Benefit from en bloc liver resection with IVC during cancer operation arises from the negative margins obtained. In the current review, R0 resection was achieved in almost 85% of cases (181/212). Of note, microscopically positive IVC wall invasion was identified in 151/211 (71.6%) of cases. In the literature, it has been reported that between 18% and 39% of patients undergoing any form of IVC resection, show no histologic involvement of the IVC wall, despite strong radiological evidence and macroscopically apparent invasion (10). Associated desmoplastic and inflammatory reaction between the tumor and the IVC wall may offer an explanation for this. In practice, it is difficult to assess the degree of potential inflammation and may be impossible to obtain a safe plane without creating a caval defect (10, 19).

The in-hospital mortality was 6.25% and was predominantly due to small for size liver syndrome and sepsis. The overall morbidity was 42.1%, but accurate correlation and comparison of specific types of IVC repair was difficult to derive, as precise data from each study were not provided. It seems that both morbidity and mortality were not directly associated with the IVC resection and repair but more with the extent of liver resection and its complications. Again, small for size syndrome was the leading factor, and most of other complications were directly or indirectly related to it. It is anticipated that more complex cases with prolonged vascular occlusion, hepatic ischemia, and additional organs resection and reconstruction (e.g. portal vein and bile duct) would carry higher risk. Interestingly, overall complications related to IVC manipulation and reconstruction such as thrombosis, external compression and occlusion or infection, lower extremities edemas, and DVT with associated pulmonary embolism were very low (<3%). Interestingly, in the literature, general long-term (5 years) patency rates after IVC resection and reconstruction with or without liver resection have been reported between 67% and 92% (23, 28).

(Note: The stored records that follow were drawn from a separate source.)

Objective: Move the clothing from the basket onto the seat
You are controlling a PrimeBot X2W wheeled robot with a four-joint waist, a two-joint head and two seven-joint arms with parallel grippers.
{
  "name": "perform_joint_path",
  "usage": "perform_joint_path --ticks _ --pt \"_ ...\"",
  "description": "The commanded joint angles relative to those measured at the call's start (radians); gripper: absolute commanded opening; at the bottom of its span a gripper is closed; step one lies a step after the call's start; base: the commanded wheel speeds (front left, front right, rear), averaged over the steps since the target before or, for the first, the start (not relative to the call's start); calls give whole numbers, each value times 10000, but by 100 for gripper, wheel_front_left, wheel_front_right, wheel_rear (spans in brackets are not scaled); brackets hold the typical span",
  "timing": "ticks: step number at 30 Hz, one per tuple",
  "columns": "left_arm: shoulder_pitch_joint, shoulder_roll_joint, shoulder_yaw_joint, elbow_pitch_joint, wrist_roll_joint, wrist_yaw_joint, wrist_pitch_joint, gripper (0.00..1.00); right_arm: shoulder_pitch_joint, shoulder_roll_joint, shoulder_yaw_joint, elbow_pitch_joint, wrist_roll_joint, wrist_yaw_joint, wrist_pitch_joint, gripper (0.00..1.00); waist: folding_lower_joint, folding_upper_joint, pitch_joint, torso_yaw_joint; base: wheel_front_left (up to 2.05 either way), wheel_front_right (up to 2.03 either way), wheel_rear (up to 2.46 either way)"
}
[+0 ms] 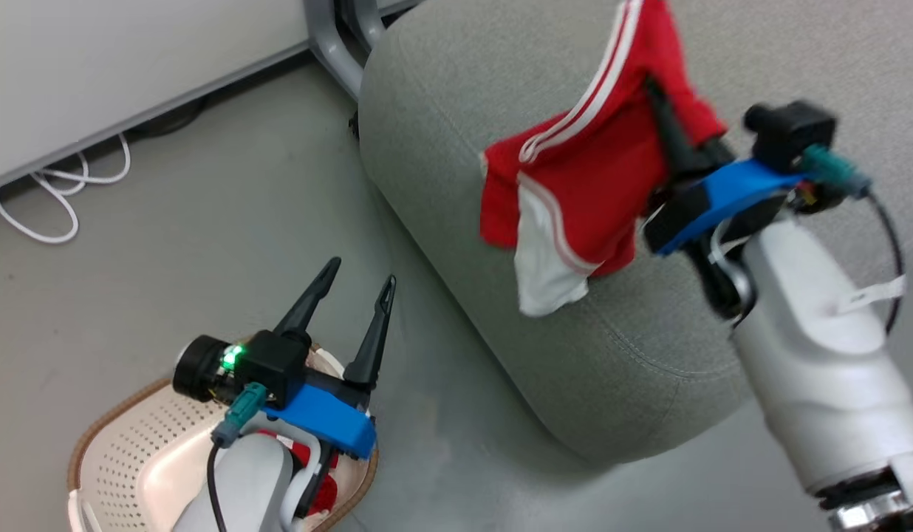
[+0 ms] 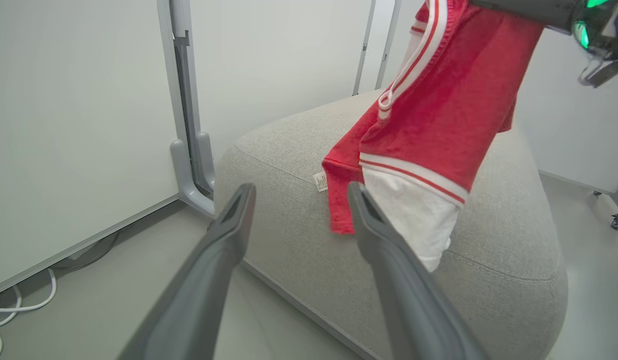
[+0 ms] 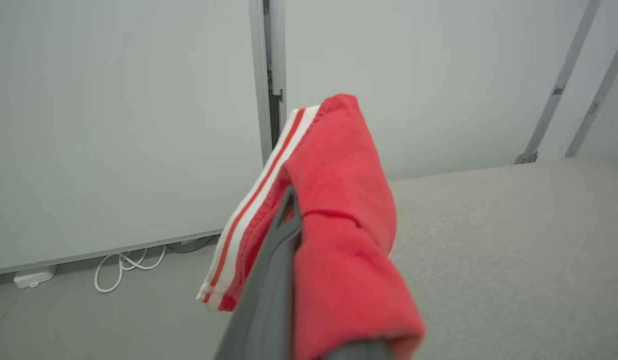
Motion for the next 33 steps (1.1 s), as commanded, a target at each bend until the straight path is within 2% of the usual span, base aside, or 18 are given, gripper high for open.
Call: perform_joint_path --ticks 1,8,9,16,23,33 --pt "-299 183 52 -173 75 -17 -44 100 -508 -205 -321 -38 -109 1 34 0 -1 0 805 314 0 0 0" --pt "-808 791 110 -1152 403 -10 -37 100 -2113 -1488 -2489 -145 -693 1 375 0 -1 0 2405 785 0 0 0" --pt "-808 791 110 -1152 403 -10 -37 100 -2113 -1488 -2489 -145 -693 1 375 0 -1 0 2405 785 0 0 0" --pt "-1330 1549 -164 -2141 693 -14 -10 100 -2717 -2408 -4321 -416 -1162 1 476 0 -1 0 3854 1070 0 0 0" --pt "-1680 1871 -315 -2685 766 -15 234 100 -2408 -2251 -5429 417 -1160 1 237 0 -1 0 4559 1149 0 0 0" --pt "-1740 2025 -521 -2807 600 -14 373 100 -2109 -1902 -5824 1964 -1539 1 -84 0 -1 0 4637 1231 0 0 0"
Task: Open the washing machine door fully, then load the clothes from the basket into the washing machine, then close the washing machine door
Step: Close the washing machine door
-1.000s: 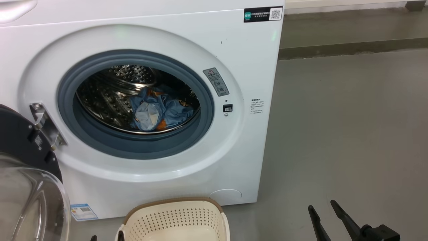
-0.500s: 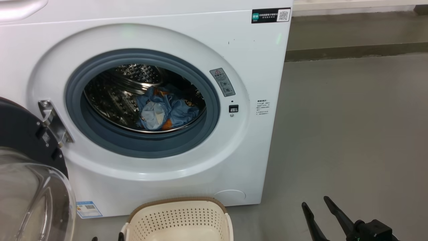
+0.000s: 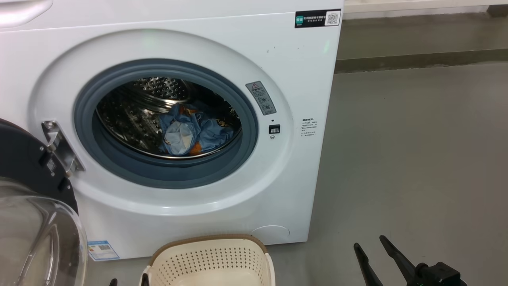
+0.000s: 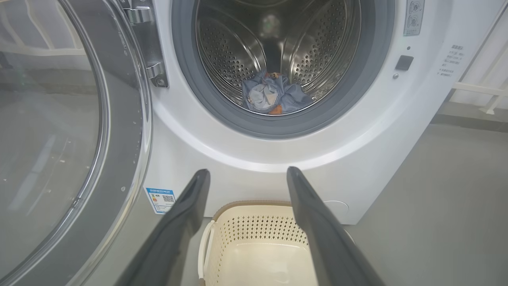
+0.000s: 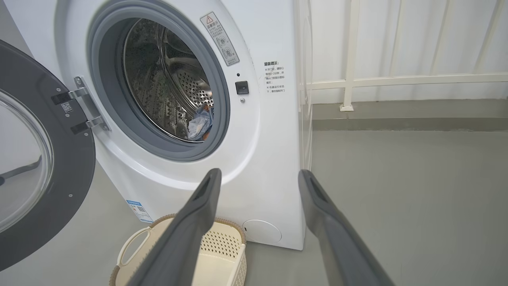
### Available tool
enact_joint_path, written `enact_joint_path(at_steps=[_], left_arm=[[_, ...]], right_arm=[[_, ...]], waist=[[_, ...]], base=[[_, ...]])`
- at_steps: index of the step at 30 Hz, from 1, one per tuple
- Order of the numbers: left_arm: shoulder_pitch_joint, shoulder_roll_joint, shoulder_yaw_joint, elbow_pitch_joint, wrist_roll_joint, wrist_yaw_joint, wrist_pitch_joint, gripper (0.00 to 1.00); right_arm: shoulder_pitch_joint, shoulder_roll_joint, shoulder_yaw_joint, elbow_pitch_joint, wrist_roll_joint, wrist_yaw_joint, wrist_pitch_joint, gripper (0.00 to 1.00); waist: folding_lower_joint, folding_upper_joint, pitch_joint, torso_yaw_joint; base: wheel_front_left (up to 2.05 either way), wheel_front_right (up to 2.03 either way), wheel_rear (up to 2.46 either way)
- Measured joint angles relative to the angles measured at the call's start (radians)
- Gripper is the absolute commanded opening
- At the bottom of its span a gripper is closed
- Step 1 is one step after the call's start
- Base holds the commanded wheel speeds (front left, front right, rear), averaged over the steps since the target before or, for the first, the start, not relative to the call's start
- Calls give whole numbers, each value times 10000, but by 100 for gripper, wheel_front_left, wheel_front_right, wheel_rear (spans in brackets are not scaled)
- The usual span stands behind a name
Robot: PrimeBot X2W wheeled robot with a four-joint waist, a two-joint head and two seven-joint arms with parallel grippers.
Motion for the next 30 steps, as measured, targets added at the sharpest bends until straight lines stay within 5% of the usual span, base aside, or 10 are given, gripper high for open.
enact_joint_path(at_steps=[12, 30], left_arm=[[-161, -2, -8, 140, 75, 107, 0, 100], [-199, -2, 15, 142, 165, 100, 0, 100]], right_arm=[[-28, -2, 33, -4, 0, 0, 0, 100], [-36, 48, 50, -6, 0, 0, 0, 100]], waist=[[0, 0, 48, 40], [0, 0, 230, 138]], base=[[-35, 35, 0], [-155, 154, 1]])
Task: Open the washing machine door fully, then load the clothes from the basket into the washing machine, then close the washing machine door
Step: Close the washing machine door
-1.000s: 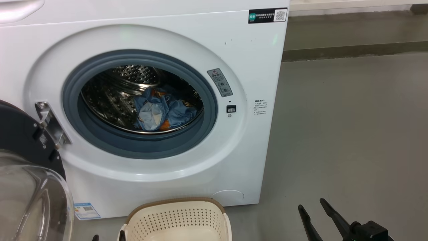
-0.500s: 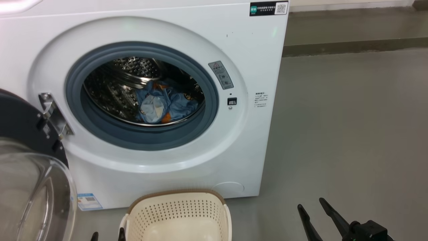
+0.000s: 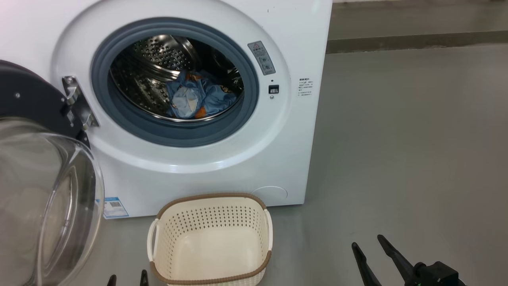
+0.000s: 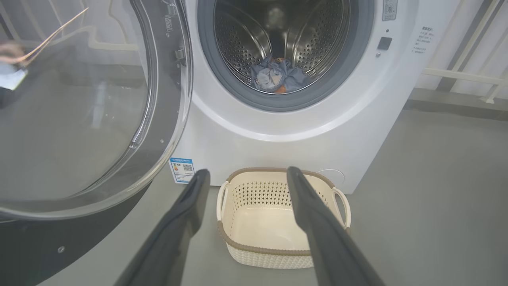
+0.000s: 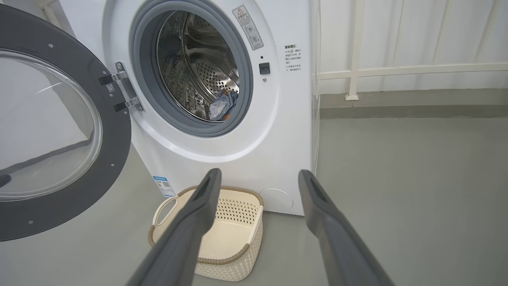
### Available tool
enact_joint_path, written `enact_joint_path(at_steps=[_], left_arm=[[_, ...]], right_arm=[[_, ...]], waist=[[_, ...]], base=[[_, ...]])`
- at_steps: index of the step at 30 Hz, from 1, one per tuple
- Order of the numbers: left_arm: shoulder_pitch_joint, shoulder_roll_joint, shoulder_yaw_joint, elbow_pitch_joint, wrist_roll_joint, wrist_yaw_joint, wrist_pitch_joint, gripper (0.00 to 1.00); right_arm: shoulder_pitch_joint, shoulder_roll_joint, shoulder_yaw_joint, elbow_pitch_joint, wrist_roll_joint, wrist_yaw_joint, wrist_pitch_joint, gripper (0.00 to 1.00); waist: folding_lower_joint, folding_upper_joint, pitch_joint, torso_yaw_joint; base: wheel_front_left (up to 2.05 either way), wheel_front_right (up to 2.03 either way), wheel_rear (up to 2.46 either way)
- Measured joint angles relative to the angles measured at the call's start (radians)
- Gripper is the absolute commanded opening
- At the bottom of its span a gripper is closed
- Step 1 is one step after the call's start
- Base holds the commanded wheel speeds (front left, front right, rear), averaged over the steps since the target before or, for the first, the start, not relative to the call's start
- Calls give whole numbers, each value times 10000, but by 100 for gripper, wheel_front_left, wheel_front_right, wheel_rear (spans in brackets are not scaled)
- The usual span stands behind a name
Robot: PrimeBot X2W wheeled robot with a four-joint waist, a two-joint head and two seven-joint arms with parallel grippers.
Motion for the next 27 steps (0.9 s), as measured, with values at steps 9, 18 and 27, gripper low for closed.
enact_joint_path(at_steps=[9, 18, 27], left_arm=[[-23, 0, 2, 0, 0, -13, 0, 100], [-151, 0, 0, -2, 107, -13, 0, 100], [-156, -2, 8, -17, 240, -56, 0, 100]], right_arm=[[-157, 56, 2, 13, 0, 0, 0, 100], [-157, 117, -31, 17, 0, 0, 0, 100], [-155, 144, -105, -17, 0, 0, 0, 100]], waist=[[0, 0, 33, -33], [0, 1, 42, 17], [0, 1, 35, 562]], base=[[-21, 21, 0], [0, 0, 0], [0, 0, 0]])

The average 5-year survival reported in eight studies, reached 40%. Two other studies reported 5-year survival of 21% and 35%. 1-year survival was 79.7% in 11 studies. However, these reports mix patients with a variety of primary and metastatic tumors and represent a limitation of this review, as it is difficult to identify differences in outcomes and disease-free intervals based on histological type and adjuvant treatment. Surgery seems to provide a substantial oncological and survival benefit with an acceptable mortality and morbidity rate in these selected patients, while alternative treatments are associated with poor outcomes. Careful selection of patients after multidisciplinary evaluation and referral to a specialized center with appropriate facilities (e.g. liver transplantation) should be considered and may contribute to improved outcomes (30).

This comprehensive review is limited by the fact that the data from the individual studies was combined without taking into account the in-between study variability, and as a result, the summary estimates may be imprecise. In addition, some studies have not provided data for important parameters, such as long-term prognosis and post-operative anticoagulation policy. In the absence of formal study quality assessment, most studies were single-center series reporting on a variety of indications, patient populations, and specific procedures with lots of clinical heterogeneity. In addition, the summary estimates generated by this review should be interpreted with some caution and be seen as a rough guide to the expected outcomes following these procedures given the high degree of clinical heterogeneity between studies.

In this review, an attempt was made to identify publications reporting hepatectomies with reconstruction of the IVC for malignancy. This study demonstrates the effectiveness of the different surgical approaches with a variety of tumors. IVC invasion by primary or secondary malignant tumors that require liver resection should not be considered a contraindication for surgery as it can be performed with an acceptable mortality and morbidity in experienced centers. Despite the relatively small number of such operation reported worldwide, future studies with less heterogeneity focusing on specific tumor types may help define criteria for selecting patient with favorable outcomes.